0

I am getting the following error :

UnicodeEncodeError: 'ascii' codec can't encode character u'\xe1' in position 587: ordinal not in range(128)

My code:

import os
from bs4 import BeautifulSoup

do = dir_with_original_files = 'C:\Users\Me\Directory'
dm = dir_with_modified_files = 'C:\Users\Me\Directory\New'
for root, dirs, files in os.walk(do):
    for f in files:
        if f.endswith('~'): #you don't want to process backups
            continue
        original_file = os.path.join(root, f)
        mf = f.split('.')
        mf = ''.join(mf[:-1])+'_mod.'+mf[-1] # you can keep the same name 
                                             # if you omit the last two lines.
                                             # They are in separate directories
                                             # anyway. In that case, mf = f
        modified_file = os.path.join(dm, mf)
        with open(original_file, 'r') as orig_f, \
             open(modified_file, 'w') as modi_f:
            soup = BeautifulSoup(orig_f.read())
            for t in soup.find_all('td', class_='test'):
                t.string.wrap(soup.new_tag('h2'))
            # This is where you create your new modified file.
            modi_f.write(soup.prettify())

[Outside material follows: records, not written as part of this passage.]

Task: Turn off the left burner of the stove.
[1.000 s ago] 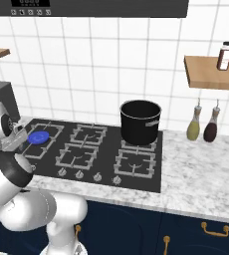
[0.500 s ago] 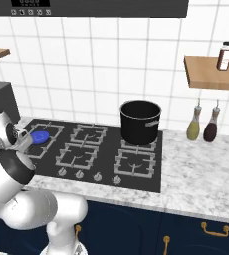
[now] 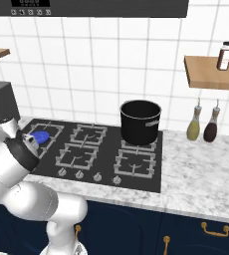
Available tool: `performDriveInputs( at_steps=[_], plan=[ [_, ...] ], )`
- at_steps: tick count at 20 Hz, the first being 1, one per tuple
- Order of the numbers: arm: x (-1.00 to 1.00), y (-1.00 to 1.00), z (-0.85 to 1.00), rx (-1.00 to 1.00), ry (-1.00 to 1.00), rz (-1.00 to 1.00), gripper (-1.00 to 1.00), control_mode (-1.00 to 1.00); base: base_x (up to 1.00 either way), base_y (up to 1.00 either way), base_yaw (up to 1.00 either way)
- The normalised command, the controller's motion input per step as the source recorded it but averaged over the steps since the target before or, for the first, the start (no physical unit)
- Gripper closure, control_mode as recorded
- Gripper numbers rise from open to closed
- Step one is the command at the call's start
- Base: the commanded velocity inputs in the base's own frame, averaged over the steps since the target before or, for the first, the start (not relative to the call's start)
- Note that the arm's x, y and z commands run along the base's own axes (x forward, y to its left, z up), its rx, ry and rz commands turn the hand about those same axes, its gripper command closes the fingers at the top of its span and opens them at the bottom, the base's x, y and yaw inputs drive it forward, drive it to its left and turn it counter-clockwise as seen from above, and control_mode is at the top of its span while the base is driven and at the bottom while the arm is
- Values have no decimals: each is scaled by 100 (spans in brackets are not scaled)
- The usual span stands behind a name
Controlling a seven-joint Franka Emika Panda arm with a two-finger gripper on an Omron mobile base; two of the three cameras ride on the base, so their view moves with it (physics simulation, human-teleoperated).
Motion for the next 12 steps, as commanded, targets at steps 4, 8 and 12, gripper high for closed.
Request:
performDriveInputs(
  at_steps=[4, 8, 12],
  plan=[
    [18, 0, -21, 0, 1, 1, -100, -100, 0, 0, 0],
    [24, 0, -14, 0, 1, 1, -100, -100, 0, 0, 0],
    [20, 0, -16, 0, 3, 1, -100, -100, 0, 0, 0]
  ],
)
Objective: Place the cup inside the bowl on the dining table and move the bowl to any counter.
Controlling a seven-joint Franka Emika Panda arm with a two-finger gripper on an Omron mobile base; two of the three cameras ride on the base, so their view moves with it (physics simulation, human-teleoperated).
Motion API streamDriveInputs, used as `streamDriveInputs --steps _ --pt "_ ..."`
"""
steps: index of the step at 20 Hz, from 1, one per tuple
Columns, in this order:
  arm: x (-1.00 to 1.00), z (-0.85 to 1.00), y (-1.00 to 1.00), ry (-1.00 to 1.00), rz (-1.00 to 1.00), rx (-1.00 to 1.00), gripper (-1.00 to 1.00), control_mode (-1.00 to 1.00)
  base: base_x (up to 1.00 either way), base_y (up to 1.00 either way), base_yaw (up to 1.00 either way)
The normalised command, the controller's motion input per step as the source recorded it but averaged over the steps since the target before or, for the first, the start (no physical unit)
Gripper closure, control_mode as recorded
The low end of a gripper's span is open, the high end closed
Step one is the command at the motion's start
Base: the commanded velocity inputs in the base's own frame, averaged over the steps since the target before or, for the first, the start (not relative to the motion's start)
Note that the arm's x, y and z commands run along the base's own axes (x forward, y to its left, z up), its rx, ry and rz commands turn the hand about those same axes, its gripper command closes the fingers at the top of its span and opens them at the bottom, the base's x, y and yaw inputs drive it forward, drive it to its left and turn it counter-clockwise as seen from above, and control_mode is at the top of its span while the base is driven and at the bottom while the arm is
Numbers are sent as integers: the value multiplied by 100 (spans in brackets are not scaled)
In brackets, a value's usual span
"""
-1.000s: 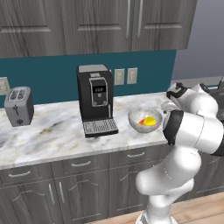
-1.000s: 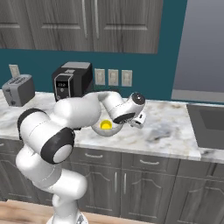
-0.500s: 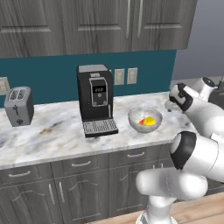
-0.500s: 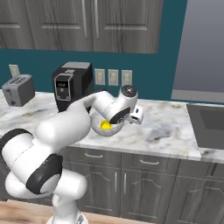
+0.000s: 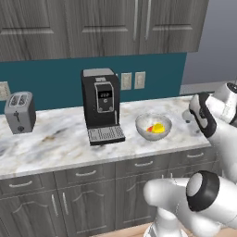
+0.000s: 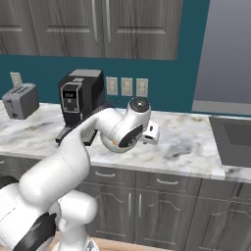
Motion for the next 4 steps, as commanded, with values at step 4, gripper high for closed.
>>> streamDriveInputs --steps 4 --pt "-63 28 0 0 0 -4 -100 -100 0 0 0"
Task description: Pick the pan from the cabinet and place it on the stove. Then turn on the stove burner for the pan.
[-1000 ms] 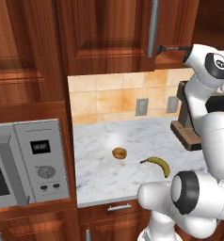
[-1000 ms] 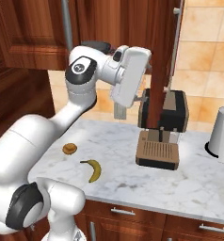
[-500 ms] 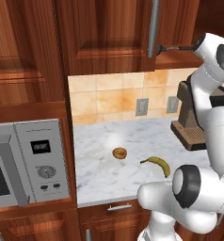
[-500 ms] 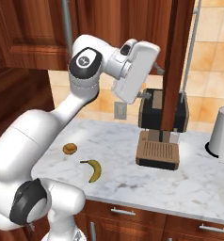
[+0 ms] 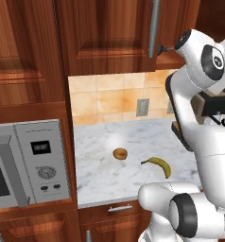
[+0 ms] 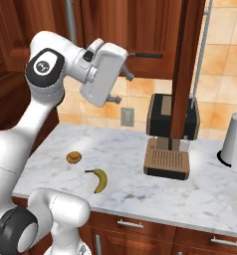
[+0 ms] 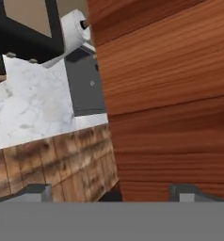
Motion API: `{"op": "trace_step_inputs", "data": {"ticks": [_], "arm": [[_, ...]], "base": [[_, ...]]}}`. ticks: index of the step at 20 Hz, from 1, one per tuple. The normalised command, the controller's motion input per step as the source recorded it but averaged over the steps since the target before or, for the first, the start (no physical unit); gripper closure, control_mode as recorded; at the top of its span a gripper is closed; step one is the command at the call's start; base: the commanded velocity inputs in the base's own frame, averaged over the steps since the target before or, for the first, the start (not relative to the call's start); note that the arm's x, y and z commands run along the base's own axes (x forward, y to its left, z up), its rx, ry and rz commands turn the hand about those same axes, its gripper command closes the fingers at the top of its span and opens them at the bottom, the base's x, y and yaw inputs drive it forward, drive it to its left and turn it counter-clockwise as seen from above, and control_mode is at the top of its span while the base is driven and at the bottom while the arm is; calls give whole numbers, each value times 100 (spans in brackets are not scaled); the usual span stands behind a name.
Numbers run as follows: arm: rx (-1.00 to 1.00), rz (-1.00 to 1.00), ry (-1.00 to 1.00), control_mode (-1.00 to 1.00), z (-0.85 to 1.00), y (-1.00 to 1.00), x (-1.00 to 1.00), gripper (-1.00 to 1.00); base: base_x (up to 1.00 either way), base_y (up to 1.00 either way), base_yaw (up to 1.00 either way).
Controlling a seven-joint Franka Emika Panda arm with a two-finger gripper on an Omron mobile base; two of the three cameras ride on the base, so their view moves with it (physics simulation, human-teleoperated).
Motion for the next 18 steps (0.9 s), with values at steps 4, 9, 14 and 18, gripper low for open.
{"op": "trace_step_inputs", "data": {"ticks": [4, 9, 14, 18], "arm": [[8, 7, -27, -100, 2, 88, -8, -100], [11, 9, -38, -100, 7, 71, -6, -100], [8, 5, -20, -100, 2, 35, -10, -100], [3, 0, -5, -100, 0, 0, 3, -100]], "base": [[0, 0, 0], [0, 0, 0], [0, 0, 0], [0, 0, 0]]}}
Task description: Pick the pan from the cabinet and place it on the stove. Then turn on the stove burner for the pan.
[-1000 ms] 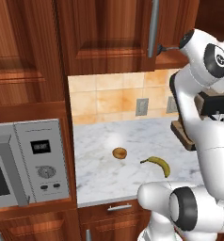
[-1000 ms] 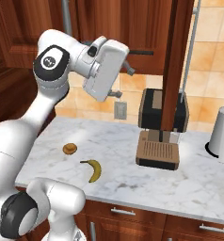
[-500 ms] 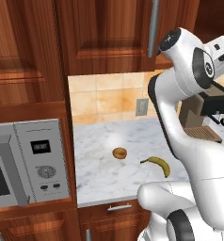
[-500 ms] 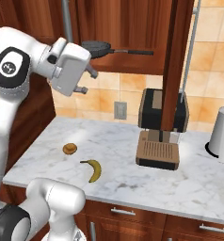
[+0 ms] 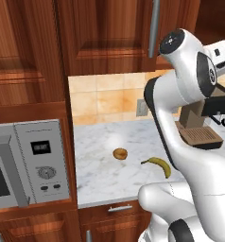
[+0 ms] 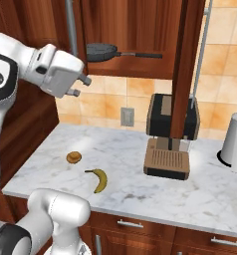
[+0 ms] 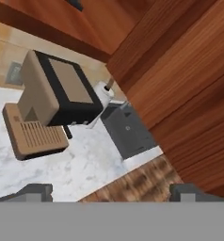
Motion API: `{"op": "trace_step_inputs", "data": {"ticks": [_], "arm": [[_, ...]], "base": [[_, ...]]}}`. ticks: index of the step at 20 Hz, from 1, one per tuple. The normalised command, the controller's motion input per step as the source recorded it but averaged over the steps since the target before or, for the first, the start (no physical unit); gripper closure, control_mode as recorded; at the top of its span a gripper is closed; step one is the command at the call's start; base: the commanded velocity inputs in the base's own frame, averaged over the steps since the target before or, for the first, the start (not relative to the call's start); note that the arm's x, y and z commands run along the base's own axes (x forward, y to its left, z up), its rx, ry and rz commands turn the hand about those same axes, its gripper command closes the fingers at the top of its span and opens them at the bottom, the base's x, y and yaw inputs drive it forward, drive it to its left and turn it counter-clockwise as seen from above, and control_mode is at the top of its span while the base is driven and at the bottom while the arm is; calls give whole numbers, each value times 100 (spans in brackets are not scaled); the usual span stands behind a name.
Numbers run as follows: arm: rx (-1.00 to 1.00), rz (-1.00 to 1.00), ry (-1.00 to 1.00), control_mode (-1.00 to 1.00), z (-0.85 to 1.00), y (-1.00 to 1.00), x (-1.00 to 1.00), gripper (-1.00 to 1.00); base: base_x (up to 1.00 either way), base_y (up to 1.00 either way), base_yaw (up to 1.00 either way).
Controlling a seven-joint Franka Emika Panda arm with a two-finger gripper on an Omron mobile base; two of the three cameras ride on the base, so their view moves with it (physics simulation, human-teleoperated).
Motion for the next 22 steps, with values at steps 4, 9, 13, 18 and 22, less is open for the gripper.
{"op": "trace_step_inputs", "data": {"ticks": [4, 9, 13, 18, 22], "arm": [[6, 10, -39, -100, 0, 15, 0, -100], [8, 19, -42, -100, 10, 16, 0, -100], [3, 20, -20, -100, 32, 24, 22, -100], [2, 19, -11, -100, 27, 38, 21, -100], [5, 20, -7, -100, 4, 60, 28, -100]], "base": [[0, 0, 0], [0, 0, 0], [0, 0, 0], [0, 0, 0], [0, 0, 0]]}}
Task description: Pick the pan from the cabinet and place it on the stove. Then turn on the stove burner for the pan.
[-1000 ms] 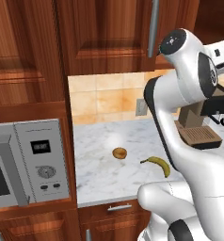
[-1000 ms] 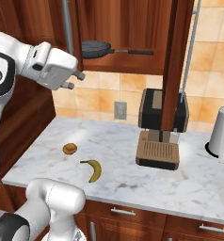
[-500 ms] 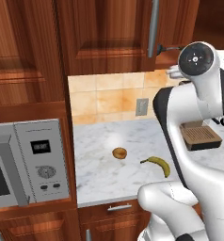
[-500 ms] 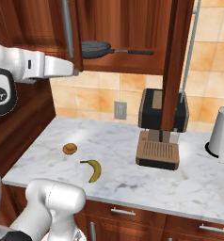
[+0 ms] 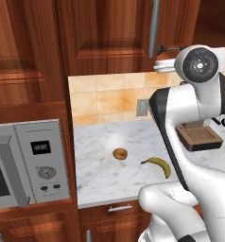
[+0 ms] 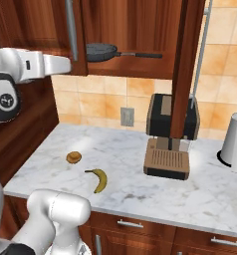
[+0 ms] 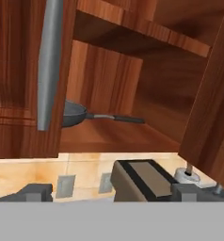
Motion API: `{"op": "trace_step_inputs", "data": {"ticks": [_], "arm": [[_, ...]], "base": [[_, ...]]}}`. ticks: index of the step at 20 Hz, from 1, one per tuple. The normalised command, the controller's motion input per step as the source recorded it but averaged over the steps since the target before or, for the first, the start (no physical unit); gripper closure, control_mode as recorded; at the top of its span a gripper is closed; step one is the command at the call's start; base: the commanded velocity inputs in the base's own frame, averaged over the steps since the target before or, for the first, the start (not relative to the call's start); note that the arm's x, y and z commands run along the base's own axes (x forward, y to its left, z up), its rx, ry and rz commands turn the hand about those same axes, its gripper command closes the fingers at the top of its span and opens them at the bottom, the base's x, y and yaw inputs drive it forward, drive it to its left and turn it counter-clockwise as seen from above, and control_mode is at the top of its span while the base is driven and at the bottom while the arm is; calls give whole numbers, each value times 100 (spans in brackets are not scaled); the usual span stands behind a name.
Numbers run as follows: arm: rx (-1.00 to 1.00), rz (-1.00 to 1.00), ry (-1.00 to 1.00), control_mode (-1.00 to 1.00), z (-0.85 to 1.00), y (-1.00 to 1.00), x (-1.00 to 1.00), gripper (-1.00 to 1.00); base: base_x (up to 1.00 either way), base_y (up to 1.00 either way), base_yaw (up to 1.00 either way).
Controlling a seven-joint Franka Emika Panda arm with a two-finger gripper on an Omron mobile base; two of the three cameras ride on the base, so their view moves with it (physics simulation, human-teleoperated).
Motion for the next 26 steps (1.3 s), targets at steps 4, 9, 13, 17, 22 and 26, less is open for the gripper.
{"op": "trace_step_inputs", "data": {"ticks": [4, 9, 13, 17, 22, 26], "arm": [[10, 18, -5, -100, 1, 51, 45, -100], [13, 15, -6, -100, 3, 35, 71, -100], [8, 13, -13, -100, 0, 17, 62, -100], [-2, 3, -23, -100, 0, 0, 31, -100], [0, 0, -16, -100, 9, -2, 35, -100], [4, 0, -5, -100, 27, -12, 43, -100]], "base": [[0, 0, 0], [0, 0, 0], [0, 0, 0], [0, 0, 0], [0, 0, 0], [0, 0, 0]]}}
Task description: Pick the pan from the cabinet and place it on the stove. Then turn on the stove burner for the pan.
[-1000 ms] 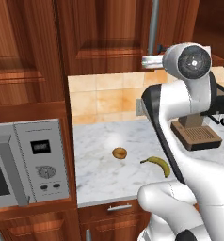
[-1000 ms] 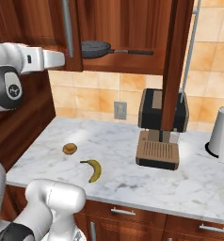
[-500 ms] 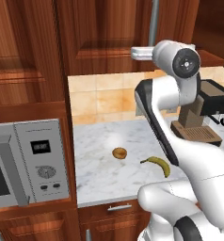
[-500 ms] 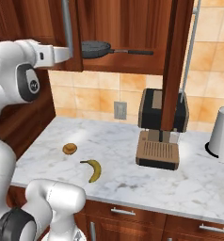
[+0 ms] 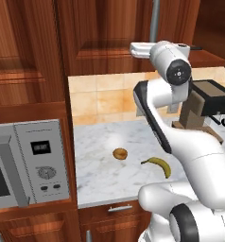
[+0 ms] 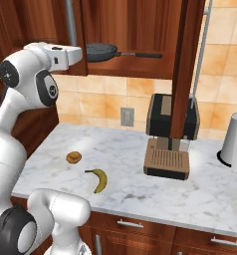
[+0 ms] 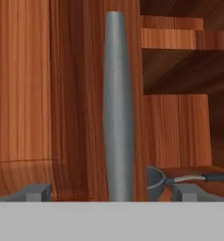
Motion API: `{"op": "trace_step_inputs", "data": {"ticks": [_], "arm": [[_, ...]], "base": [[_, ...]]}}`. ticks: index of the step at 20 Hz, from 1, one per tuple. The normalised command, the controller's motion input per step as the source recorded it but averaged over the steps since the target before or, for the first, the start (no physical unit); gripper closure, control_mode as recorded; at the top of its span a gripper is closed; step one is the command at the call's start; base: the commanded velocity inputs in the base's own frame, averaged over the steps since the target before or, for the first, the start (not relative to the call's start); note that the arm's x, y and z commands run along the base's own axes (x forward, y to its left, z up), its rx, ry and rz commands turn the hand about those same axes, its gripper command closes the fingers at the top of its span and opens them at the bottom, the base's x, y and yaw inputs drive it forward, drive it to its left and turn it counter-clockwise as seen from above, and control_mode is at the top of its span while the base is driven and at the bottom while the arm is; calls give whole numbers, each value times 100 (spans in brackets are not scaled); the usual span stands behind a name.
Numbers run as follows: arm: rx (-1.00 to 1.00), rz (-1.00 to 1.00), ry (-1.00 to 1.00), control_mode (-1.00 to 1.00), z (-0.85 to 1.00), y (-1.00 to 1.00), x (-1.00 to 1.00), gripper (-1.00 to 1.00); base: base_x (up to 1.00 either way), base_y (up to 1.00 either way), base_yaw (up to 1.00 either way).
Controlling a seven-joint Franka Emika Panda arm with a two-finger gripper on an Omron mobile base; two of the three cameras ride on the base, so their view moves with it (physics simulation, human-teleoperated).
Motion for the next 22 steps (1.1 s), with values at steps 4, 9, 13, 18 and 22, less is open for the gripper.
{"op": "trace_step_inputs", "data": {"ticks": [4, 9, 13, 18, 22], "arm": [[5, 0, -10, -100, 28, -14, 45, -100], [2, 0, -9, -100, 23, -5, 34, -100], [0, 1, -8, -100, 22, 0, 38, -100], [0, 2, -5, -100, 25, 0, 33, -100], [0, 1, -3, -100, 11, 0, 27, -100]], "base": [[0, 0, 0], [0, 0, 0], [0, 0, 0], [0, 0, 0], [0, 0, 0]]}}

This code is iterating over a directory, and for each file finds all of the tds of class test and adds h2 tags to the text within the td. So previously, it would have been :

<td class="test"> text </td>

After running this program, a new file will be created with :

<td class="test"> <h2>text</h2> </td>

Or this is how I would like it to function. Unfortunately, currently, I am getting the error described above. I believe this is because I am parsing some text which includes accented characters and is written in Spanish, with special Spanish characters.

What can I do to fix my issue?

Martijn Pieters
  • 1,048,767
  • 296
  • 4,058
  • 3,343
Simon Kiely
  • 5,880
  • 28
  • 94
  • 180

1 Answers1

1

soup.prettify() returns a Unicode string, but your file expects a byte string. Python tries to help here and automatically encodes the result, but your Unicode string contains codepoints that are beyond the ASCII standard and thus the encoding fails.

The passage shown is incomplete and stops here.